====== Material for this exercise ======

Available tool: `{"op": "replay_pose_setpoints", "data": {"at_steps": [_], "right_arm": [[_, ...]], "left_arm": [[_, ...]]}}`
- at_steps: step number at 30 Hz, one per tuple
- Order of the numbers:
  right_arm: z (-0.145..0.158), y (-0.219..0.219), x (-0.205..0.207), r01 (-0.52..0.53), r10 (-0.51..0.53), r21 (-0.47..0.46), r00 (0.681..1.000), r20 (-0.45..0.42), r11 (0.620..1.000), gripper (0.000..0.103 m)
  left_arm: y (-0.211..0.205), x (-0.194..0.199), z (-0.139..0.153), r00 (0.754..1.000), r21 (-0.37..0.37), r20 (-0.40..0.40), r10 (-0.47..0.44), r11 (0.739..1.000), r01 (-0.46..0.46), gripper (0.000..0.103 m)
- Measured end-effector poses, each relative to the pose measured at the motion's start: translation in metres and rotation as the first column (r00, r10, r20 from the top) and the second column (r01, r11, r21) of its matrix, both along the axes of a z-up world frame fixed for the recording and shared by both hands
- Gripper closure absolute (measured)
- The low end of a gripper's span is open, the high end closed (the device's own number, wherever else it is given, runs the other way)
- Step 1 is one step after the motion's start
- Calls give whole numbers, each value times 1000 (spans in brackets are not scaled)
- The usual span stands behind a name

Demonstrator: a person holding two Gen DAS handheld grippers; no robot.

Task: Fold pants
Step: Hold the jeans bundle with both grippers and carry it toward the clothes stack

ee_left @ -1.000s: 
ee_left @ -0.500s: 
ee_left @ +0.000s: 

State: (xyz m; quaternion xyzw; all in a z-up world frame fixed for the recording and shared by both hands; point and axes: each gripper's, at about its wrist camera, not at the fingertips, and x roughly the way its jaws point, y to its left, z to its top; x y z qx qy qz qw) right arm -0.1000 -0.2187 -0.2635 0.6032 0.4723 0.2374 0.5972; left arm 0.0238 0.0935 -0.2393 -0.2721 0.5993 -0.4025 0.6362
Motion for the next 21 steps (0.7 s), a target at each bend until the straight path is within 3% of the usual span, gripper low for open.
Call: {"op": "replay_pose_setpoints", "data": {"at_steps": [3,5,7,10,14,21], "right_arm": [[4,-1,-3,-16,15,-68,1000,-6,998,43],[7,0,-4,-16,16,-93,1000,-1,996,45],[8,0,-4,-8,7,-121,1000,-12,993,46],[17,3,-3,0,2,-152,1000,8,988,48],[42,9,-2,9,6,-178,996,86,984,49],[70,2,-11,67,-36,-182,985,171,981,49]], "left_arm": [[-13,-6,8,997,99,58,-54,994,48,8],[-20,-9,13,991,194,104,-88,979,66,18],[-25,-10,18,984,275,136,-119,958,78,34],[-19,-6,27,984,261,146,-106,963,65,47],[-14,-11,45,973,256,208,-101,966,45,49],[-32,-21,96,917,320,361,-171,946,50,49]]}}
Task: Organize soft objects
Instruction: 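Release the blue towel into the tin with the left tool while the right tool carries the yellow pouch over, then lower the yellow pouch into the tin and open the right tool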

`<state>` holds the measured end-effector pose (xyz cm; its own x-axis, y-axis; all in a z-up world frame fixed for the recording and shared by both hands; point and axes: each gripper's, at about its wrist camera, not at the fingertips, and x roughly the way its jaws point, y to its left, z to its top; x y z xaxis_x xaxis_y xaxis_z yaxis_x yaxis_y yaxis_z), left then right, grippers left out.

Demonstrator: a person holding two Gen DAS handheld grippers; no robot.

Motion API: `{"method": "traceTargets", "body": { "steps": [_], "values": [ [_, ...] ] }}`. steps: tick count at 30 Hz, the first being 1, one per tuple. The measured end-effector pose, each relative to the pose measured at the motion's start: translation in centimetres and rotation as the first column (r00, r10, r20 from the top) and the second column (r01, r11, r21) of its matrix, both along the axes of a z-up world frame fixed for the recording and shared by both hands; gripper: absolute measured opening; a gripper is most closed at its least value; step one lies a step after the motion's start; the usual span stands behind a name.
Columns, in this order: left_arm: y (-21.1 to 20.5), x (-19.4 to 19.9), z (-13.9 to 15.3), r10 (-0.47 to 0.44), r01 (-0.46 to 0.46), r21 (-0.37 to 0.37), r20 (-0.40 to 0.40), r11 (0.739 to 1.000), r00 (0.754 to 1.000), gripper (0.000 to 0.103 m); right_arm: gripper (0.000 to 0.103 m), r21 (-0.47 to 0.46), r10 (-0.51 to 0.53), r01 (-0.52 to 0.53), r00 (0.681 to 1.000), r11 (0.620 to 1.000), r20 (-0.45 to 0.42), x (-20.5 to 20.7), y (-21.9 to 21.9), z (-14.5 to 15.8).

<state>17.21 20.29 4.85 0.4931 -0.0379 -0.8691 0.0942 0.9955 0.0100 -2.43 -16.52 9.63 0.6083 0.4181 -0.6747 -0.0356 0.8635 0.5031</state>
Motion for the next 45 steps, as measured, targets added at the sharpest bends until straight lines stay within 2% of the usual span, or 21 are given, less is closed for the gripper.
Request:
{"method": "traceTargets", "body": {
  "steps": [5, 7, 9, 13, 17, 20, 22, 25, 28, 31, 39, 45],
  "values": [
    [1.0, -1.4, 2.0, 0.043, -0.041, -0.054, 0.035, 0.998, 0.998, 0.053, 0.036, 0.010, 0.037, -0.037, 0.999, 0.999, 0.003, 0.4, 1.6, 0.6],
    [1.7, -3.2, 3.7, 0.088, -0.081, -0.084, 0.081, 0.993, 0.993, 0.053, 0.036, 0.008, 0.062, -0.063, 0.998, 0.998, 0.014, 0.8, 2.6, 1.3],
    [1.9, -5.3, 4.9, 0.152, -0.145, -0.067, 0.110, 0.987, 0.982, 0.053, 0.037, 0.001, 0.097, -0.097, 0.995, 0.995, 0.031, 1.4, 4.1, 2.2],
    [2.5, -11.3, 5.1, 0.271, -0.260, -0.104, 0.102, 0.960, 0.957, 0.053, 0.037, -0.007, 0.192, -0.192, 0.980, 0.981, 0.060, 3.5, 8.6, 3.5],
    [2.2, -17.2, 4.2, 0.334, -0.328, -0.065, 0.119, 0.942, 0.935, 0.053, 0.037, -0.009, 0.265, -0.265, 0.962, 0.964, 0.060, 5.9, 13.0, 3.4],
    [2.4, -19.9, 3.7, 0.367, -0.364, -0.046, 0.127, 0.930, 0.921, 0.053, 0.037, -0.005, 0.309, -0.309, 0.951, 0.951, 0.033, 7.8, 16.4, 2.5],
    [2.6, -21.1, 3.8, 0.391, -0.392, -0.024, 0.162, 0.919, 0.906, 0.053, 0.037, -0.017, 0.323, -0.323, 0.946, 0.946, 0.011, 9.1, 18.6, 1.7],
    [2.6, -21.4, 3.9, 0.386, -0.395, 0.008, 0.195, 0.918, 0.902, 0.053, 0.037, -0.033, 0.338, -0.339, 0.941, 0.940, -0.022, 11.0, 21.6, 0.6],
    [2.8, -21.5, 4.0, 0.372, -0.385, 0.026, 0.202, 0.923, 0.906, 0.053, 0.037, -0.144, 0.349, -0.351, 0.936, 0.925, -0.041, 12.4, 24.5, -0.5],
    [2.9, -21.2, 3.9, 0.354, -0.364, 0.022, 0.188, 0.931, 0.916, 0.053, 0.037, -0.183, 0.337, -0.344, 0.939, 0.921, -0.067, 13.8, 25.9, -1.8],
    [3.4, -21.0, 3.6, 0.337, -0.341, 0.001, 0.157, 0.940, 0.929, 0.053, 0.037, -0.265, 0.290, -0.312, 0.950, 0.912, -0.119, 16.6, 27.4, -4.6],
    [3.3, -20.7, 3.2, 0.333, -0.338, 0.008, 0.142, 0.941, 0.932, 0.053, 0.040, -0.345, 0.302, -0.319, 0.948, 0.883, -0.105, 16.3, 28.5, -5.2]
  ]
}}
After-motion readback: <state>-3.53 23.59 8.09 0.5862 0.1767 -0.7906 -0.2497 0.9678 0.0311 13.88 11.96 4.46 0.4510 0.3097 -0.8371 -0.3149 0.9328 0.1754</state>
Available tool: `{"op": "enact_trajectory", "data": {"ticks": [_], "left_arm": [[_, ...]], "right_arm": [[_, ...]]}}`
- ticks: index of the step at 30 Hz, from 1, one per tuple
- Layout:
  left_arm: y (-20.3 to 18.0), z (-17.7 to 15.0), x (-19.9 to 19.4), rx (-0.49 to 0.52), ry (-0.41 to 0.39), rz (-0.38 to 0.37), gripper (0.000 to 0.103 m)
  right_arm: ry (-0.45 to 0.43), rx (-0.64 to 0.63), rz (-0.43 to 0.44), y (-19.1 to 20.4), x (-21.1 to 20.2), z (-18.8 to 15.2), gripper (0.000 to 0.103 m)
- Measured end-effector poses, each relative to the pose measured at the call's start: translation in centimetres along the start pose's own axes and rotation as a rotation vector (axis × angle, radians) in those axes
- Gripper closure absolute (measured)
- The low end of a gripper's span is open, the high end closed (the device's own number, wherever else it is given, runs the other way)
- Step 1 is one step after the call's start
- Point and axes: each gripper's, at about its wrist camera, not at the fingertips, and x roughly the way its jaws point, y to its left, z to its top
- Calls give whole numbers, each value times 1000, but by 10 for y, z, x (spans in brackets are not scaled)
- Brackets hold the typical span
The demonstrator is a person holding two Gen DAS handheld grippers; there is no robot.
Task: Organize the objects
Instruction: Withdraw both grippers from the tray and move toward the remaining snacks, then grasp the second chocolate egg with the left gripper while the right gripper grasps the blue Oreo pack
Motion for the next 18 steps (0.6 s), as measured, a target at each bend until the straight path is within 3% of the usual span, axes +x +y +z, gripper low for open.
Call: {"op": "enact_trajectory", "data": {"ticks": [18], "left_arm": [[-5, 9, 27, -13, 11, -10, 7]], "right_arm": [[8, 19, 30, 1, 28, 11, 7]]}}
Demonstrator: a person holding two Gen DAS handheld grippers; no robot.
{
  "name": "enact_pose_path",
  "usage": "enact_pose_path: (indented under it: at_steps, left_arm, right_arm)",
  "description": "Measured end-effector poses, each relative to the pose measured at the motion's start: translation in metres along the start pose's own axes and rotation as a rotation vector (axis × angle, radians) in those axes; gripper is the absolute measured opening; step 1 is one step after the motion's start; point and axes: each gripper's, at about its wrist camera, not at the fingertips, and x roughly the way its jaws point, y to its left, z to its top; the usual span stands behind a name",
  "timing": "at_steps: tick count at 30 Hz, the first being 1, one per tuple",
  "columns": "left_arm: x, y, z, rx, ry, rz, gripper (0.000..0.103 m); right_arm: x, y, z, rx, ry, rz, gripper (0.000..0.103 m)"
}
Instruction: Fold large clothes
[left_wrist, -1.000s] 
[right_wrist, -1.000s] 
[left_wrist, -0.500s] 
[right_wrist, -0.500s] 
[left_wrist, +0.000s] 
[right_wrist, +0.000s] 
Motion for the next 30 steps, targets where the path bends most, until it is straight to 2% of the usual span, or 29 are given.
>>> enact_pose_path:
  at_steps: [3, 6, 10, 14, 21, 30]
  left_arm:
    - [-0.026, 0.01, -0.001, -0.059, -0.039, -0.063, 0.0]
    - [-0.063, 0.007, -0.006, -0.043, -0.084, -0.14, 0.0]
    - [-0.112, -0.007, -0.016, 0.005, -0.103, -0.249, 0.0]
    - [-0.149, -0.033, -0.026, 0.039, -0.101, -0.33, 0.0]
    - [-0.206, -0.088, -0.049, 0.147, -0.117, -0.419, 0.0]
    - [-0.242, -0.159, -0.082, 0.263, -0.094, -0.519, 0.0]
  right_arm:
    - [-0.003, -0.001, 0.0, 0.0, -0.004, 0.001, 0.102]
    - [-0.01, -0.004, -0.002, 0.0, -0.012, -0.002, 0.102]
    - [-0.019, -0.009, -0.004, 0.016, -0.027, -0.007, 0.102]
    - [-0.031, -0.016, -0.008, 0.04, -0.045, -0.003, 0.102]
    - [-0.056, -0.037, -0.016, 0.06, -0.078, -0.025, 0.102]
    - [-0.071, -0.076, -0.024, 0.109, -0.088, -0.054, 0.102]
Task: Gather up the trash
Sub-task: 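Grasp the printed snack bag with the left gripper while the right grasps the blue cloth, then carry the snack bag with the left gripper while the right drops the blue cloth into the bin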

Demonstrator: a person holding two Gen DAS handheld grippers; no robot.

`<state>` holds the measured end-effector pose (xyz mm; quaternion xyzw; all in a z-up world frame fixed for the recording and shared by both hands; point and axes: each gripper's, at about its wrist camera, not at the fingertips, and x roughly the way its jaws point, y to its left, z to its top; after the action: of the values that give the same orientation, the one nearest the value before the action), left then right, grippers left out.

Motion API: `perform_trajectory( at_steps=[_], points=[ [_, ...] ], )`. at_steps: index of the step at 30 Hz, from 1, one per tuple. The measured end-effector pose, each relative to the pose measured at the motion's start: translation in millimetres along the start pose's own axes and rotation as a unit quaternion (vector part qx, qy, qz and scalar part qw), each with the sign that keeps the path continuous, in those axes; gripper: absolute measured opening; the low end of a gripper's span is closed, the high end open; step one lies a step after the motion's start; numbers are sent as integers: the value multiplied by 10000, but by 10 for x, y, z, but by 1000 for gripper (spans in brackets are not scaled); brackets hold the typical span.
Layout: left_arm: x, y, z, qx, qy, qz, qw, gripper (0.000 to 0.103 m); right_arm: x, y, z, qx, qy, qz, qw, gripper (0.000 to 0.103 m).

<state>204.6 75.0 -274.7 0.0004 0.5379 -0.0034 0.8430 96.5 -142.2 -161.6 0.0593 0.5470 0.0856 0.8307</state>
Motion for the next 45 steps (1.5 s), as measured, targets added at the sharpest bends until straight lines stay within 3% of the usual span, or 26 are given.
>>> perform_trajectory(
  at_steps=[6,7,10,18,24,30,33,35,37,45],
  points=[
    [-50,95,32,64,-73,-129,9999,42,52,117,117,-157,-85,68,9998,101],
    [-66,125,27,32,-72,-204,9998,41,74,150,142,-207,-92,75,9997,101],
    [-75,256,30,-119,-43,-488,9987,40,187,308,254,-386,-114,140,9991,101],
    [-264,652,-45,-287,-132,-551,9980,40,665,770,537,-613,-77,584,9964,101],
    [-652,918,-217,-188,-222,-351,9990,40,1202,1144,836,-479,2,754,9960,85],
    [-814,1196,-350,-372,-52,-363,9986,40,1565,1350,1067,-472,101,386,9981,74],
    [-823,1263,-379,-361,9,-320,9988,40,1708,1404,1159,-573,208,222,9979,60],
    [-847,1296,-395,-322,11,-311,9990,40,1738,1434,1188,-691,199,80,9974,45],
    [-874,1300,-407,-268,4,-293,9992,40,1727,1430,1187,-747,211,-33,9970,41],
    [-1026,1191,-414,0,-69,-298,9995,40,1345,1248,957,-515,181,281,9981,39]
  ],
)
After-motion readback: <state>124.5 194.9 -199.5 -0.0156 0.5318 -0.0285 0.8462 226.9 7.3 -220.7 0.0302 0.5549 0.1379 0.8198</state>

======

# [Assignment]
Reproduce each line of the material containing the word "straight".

# [Task result]
Motion for the next 21 steps (0.7 s), a target at each bend until the straight path is within 3% of the usual span, gripper low for open.
Motion for the next 45 steps, as measured, targets added at the sharpest bends until straight lines stay within 2% of the usual span, or 21 are given, less is closed for the gripper.
Motion for the next 18 steps (0.6 s), as measured, a target at each bend until the straight path is within 3% of the usual span, axes +x +y +z, gripper low for open.
Motion for the next 30 steps, targets where the path bends most, until it is straight to 2% of the usual span, or 29 are given.
Motion for the next 45 steps (1.5 s), as measured, targets added at the sharpest bends until straight lines stay within 3% of the usual span, or 26 are given.

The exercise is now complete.